The U.S. Supreme Court Monday ruled in favor of a Christian baker in Colorado who refused to lend his artistry to a wedding cake for a same-sex duo, scolding officials from the state for violating the U.S. Constitution by showing hostility to religion. "T$3 he only reason the Commission seemed to supply for its discrimination was that it found Mr. Phillips's religious beliefs 'offensive, '" the concurrence noted.
The narrow ruling does not grant Christians a license to discriminate against LGBTQ people, but instead is tailored to specifically address the case that was in front of the court. "It's hard to see the decision setting a precedent".
The court took issue with a Colorado commission and its treatment of Phillips.
"Our society has come to the recognition that gay persons and gay couples can not be treated as social outcasts or as inferior in dignity and worth", Kennedy wrote.

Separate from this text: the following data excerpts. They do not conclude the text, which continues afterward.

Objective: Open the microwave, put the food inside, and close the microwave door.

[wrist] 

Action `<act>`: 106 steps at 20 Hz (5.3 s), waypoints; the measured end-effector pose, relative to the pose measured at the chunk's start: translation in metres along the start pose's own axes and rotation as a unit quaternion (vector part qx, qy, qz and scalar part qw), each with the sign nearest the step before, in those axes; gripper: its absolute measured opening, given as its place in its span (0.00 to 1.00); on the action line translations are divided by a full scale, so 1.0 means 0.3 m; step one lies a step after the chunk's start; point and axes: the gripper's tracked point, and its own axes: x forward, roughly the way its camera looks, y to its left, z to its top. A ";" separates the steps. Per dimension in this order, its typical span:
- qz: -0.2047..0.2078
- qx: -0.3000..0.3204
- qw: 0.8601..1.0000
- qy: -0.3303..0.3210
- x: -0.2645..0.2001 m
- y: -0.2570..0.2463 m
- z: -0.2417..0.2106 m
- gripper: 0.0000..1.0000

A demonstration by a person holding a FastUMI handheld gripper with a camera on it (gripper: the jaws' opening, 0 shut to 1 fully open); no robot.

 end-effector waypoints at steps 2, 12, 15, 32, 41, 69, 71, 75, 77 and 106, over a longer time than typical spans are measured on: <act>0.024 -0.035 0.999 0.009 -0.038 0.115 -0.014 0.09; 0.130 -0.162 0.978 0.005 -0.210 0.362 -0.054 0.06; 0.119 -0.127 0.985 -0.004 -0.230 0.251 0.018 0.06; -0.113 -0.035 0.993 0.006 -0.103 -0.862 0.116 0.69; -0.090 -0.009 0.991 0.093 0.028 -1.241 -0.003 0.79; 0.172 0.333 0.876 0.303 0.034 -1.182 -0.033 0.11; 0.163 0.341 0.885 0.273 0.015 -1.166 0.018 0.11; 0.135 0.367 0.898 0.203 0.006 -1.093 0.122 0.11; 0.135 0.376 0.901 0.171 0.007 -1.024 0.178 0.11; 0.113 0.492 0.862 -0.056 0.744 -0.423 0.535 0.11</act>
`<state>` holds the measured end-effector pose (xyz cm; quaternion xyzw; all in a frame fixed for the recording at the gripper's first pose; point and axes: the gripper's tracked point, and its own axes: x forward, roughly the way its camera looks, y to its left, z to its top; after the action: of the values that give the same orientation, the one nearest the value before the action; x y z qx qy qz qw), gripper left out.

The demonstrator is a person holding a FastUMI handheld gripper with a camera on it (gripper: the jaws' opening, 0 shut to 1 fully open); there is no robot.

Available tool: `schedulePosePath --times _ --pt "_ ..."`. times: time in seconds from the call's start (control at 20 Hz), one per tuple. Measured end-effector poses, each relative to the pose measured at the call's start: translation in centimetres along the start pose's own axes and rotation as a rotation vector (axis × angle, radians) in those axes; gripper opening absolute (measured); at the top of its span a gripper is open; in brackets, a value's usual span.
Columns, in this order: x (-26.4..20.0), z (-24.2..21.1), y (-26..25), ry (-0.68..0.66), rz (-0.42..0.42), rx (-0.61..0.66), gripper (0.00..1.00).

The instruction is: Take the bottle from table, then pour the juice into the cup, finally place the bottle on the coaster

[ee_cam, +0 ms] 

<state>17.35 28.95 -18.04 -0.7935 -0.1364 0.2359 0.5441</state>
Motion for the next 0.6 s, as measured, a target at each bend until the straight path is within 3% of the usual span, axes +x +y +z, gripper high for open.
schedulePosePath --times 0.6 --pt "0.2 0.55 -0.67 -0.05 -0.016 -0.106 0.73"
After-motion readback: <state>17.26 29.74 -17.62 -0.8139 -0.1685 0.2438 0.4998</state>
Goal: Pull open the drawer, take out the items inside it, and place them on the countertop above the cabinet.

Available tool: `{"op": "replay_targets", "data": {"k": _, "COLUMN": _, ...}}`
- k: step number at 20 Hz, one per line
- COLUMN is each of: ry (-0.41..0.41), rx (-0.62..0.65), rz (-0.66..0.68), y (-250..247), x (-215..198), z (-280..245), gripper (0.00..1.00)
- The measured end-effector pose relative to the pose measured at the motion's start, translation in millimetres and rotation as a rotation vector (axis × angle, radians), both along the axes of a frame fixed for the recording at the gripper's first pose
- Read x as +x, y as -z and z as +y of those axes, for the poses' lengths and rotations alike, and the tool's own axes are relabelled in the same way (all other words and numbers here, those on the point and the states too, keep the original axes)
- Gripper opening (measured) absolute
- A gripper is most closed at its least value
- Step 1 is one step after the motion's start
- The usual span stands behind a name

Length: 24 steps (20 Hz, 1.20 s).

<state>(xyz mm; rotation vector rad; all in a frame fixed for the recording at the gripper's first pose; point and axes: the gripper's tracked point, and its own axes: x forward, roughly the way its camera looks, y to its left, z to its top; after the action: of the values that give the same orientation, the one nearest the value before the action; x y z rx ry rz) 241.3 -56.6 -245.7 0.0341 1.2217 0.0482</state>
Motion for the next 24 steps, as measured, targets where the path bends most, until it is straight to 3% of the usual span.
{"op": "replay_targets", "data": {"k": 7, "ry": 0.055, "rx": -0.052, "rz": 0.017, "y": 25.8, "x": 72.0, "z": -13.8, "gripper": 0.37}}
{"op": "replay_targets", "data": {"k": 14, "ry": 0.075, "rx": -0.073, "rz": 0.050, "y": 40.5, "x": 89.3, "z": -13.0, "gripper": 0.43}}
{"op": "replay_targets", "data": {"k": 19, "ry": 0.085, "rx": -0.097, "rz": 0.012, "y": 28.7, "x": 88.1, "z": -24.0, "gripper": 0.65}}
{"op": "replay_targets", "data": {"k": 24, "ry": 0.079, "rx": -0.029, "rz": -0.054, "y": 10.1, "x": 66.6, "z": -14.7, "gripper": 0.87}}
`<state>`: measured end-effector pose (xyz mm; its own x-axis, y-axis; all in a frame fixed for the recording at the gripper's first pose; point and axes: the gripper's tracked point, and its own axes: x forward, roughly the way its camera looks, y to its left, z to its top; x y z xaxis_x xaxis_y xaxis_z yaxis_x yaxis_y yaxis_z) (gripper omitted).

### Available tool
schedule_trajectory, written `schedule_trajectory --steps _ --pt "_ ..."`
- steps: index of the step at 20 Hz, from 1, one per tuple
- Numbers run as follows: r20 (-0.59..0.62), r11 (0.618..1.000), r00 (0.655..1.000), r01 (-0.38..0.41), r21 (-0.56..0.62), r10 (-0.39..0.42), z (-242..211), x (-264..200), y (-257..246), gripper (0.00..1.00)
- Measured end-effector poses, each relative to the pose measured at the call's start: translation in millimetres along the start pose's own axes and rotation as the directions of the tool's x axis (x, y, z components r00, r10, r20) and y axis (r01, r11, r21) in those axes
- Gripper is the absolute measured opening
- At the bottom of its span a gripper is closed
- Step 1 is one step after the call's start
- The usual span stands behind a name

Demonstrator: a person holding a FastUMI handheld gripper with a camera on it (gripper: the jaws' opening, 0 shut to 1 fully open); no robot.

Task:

"Creative professionals who serve all people should be free to create art consistent with their convictions without the threat of government punishment", ADF Senior Council Kristen Waggoner said. The court ruled 7-2 in favor of the baker. "But only, as the Court rightly says, if the State's decisions are not infected by religious hostility or bias".
During oral argument in December, Kennedy and other conservative justices had expressed concern about the potential effect on other merchants with strong religious objections to same-sex marriage, from chefs to florists. But the commission violated Phillips' rights, Kennedy said, because its "treatment of his case has some elements of a clear and impermissible hostility toward the honest religious beliefs that motivated his objection".
The couple arrived with Craig's mother and a book of ideas, but Phillips cut short the meeting as soon as he learned the cake was to celebrate the couple's marriage.
Harry Shearer, meanwhile, had a "Question for Justice Kennedy: So now an atheist baker can refuse to make a cake for a couple wearing crucifixes?"
In 2012, Charlie Craig and David Mullins visited the Masterpiece bakery and asked its owner, Phillips, to create a cake for their wedding.
Perhaps the most important takeaway from the decision so far: This is a ruling against the commission that effectively prosecuted Phillips. "At which point they both stormed out and left", he said.
Justice Ginsburg added that she did not agree with the finding that the Commission acted unfairly, citing "several layers of independent decisionmaking of which the Colorado Civil Rights Commission was but one" in the state case.
Justice Anthony Kennedy, who was forecast to be the swing vote, wrote the majority opinion, saying Phillips' Free Exercise rights were violated because the Commission showed hostility to his religious beliefs when they were making the decision.
"Colorado can treat a baker who discriminates based on sexual orientation differently from a baker who does not discriminate on that or any other prohibited ground", she wrote.